Data scientists should help moderate extreme expectations It is also important to moderate opposite, maybe over optimistic reactions, for instance researchers thinking that data science methods would completely solve difficult problems, revolutionise areas, automatise complex processes and/or would smoothly lead to prestigious scientific publications. Data scientists have a key role in this, as they are the domain experts when it comes to what is and is not possible with AI and other methods.

Question 5: How does the output product look like and how is it going to be used?¶

This question often helps expose differences in understanding about the direction of the project between stakeholders. It is often the case that stakeholders have different ideas in mind about the final product or might not have a very well-shaped idea.

Data scientists can use their experience from past projects and their knowledge of the limits of their tools to define an output product that fulfils requirements but also is realisable. Output products could take many forms, e.g., an open-source software package, a web application, an API, an automated back-end process, a database, a new feature in an existing package, a dashboard, a journal publication and many others.
It is usually good practice to define a Minimum Viable Product (MVP) which is a version of the output product with just enough features to be usable by early customers who can then provide feedback for future product development.

Team exercise (Split in groups)¶

How would you design an MVP given the following specification?

We want to develop a software tool that automatically collects diversity monitoring data from three different platforms (recruitment platform, HR platform, events platform) via the platforms’ APIs. Some of these APIs might not be accessible by the data science team due to limited access privileges.
The tool should anonymise the data to be unidentifiable, integrate them into a single database and store them into a secure location that is compliant with legal requirements.
The tool should provide data access to various teams within the organisation via an easy-to-use web dashboard that allows selection of custom subsets of the data and generation of reports.
Different people should have different levels of access privileges.

Question 6: What is the state of the art?¶

This question is important to understand what is already out there and what needs to be added. Getting an answer might rely on researchers and domain expert being aware of previous interdisciplinary literature in their field or legacy systems in place.

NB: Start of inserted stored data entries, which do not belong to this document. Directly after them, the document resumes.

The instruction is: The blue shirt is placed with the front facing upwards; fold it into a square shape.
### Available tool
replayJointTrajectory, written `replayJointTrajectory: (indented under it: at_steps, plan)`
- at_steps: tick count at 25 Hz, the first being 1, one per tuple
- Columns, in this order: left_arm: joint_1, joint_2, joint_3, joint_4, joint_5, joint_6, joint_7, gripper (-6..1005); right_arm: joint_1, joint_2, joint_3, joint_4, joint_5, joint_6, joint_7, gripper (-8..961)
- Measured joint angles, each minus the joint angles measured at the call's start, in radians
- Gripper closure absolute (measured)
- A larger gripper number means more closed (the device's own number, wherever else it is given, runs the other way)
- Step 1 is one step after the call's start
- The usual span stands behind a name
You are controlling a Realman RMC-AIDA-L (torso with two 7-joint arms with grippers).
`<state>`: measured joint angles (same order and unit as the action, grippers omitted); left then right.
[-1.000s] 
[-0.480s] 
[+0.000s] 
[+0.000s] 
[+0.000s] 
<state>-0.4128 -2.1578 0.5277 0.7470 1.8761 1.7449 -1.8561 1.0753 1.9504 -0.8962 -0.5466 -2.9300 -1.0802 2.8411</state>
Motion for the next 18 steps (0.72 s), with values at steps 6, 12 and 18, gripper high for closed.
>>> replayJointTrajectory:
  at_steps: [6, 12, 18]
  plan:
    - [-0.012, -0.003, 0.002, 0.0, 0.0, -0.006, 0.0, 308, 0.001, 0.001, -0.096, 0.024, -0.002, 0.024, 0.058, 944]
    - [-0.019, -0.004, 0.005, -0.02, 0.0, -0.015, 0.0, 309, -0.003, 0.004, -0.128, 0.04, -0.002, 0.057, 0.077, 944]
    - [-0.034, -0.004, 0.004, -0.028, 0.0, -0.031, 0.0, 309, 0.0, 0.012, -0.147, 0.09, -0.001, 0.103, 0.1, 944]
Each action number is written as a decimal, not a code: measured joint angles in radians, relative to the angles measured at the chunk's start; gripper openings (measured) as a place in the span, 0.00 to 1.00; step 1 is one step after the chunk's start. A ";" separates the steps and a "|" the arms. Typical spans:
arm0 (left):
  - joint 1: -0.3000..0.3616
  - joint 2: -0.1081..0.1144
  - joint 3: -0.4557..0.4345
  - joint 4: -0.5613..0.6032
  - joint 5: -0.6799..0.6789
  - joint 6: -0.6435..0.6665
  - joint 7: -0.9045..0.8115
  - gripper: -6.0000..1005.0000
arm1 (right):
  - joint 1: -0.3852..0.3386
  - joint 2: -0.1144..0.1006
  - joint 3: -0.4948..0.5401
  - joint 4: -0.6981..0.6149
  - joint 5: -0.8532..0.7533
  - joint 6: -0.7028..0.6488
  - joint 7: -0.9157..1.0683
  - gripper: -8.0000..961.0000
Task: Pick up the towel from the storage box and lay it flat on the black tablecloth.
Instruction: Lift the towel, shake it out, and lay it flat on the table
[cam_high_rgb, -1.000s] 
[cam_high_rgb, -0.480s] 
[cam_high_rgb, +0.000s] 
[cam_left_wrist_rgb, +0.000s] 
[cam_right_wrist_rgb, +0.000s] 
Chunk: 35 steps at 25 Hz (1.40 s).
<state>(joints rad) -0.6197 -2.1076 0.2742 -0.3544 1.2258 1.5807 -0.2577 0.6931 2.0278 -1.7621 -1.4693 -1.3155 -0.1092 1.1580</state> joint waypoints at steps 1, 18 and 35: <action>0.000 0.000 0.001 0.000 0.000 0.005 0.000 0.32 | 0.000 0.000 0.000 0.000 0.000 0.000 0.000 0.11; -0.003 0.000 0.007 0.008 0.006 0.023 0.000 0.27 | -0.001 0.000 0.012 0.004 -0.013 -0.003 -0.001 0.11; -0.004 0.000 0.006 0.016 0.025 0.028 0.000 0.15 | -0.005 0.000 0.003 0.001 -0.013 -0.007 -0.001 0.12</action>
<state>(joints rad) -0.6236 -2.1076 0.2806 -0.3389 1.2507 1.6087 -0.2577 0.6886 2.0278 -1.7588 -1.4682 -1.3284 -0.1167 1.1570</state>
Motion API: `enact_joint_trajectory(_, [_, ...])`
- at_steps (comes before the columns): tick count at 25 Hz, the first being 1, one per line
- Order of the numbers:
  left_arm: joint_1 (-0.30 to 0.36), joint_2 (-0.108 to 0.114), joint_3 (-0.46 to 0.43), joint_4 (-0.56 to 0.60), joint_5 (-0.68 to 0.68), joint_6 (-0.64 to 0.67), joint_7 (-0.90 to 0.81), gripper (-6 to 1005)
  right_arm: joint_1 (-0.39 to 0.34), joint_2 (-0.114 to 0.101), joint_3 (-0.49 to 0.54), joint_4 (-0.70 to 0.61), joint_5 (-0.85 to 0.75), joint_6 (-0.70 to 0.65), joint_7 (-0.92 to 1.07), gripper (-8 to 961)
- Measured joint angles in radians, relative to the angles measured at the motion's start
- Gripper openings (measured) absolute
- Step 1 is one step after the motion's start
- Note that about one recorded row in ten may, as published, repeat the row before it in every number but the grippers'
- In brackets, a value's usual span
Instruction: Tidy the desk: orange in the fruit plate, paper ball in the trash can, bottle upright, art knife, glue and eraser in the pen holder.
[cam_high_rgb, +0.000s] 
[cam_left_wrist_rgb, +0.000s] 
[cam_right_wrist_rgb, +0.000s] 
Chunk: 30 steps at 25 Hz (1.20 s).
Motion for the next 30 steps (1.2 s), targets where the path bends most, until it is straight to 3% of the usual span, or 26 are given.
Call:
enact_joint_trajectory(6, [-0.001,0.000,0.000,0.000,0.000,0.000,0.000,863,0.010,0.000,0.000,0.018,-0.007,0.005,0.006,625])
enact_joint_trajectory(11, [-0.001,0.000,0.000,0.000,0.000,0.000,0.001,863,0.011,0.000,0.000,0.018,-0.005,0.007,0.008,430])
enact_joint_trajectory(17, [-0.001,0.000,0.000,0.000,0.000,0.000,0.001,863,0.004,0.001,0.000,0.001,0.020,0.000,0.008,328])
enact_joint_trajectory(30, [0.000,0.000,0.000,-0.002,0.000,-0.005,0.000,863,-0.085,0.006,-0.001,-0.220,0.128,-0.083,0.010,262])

Important related questions include:

Is there a system or method in place? Is there any documentation? In case there are already solutions (e.g., open source software libraries) that offer most of the features or functionality required, data scientists and researchers should do the necessary research to decide if their project will be incremental or create something from scratch.

The recent Adaptive Multilevel MCMC Sampling project aimed to create a Python library that implements the adaptive MLDA MCMC sampler (a new algorithm that researchers from the University of Exeter developed). The initial thinking was to create a library from scratch but after some research the team decided that extending an existing Probabilistic Programming package (for example PyMC3, Stan or Pyro) would have a lot of benefits: No need to duplicate a lot of functionality that is mature in those packages, better visibility, a wider community to support the code development.
Is the goal of this project to go beyond the state of the art? If the goal is to build a system that would improve over a given state-of-the-art, it is important to understand how difficult and realistic this would be and communicate it to stakeholders.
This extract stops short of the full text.